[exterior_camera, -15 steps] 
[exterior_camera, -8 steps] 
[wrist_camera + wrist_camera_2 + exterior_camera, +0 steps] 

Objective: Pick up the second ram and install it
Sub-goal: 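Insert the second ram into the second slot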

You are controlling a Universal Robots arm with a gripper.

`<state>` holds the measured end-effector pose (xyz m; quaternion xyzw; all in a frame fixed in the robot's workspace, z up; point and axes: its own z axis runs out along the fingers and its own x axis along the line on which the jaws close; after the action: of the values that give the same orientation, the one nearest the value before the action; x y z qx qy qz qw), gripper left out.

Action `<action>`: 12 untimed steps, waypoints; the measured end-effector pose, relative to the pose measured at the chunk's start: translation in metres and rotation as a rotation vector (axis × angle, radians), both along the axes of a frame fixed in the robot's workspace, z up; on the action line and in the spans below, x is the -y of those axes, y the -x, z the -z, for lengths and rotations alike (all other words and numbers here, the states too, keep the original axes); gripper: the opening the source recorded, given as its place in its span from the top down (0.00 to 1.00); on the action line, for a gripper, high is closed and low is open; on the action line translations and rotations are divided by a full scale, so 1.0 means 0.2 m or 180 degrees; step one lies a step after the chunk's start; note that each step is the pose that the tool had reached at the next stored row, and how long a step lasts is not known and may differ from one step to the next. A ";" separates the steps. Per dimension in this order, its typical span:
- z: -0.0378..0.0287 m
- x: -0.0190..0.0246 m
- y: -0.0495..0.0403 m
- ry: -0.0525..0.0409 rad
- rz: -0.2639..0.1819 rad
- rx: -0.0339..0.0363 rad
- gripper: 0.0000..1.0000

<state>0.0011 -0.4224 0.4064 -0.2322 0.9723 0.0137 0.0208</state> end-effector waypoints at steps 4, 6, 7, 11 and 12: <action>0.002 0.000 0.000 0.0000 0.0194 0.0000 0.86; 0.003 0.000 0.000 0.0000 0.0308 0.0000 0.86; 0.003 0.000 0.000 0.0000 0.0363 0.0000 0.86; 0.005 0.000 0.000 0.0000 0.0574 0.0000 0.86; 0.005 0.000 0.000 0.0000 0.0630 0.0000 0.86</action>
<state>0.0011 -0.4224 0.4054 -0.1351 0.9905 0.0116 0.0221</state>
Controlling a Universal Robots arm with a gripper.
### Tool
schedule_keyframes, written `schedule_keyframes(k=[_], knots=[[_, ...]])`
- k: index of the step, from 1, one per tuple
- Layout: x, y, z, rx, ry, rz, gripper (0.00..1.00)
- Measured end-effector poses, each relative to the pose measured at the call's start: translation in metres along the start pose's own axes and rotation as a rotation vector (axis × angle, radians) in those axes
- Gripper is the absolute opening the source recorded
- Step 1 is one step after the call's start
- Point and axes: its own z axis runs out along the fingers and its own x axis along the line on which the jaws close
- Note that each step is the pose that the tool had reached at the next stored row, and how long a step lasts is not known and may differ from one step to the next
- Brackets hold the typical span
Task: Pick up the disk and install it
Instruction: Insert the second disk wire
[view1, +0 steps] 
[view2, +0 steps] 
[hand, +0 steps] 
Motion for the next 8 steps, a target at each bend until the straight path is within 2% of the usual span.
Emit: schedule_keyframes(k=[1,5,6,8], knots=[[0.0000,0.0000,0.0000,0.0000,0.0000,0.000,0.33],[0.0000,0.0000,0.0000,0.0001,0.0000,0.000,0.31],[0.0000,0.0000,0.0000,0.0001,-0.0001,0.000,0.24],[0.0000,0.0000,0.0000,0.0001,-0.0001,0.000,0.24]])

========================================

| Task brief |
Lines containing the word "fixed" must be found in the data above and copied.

| Reply |
`<state>` holds the measured end-effector pose (xyz m; quaternion xyzw; all in a frame fixed in the robot's workspace, z up; point and axes: its own z axis runs out along the fingers and its own x axis along the line on which the jaws close; after the action: of the values that give the same orientation, the one nearest the value before the action; x y z qx qy qz qw), gripper left out.
Action `<action>`: 12 untimed steps, waypoints; the measured end-effector pose, relative to the pose measured at the chunk's start: translation in metres and rotation as a rotation vector (axis × angle, radians), both along the axes of a frame fixed in the robot's workspace, z up; on the action line and in the spans below, x is the -y of those axes, y the -x, z the -z, for lengths and rotations alike (all other words and numbers here, the states too, keep the original axes); gripper: the opening the source recorded, given as its place in its span from the top down (0.00 to 1.00); on the action line, for a gripper, high is closed and low is open; on the action line translations and rotations are divided by a full scale, so 1.0 means 0.2 m or 180 degrees; step one lies a step after the chunk's start; note that each step is the pose that the tool had reached at the next stored row, and how long a step lasts is not known and may differ from one step to the next. A ";" separates the steps. Per dimension in this order, its typical span:

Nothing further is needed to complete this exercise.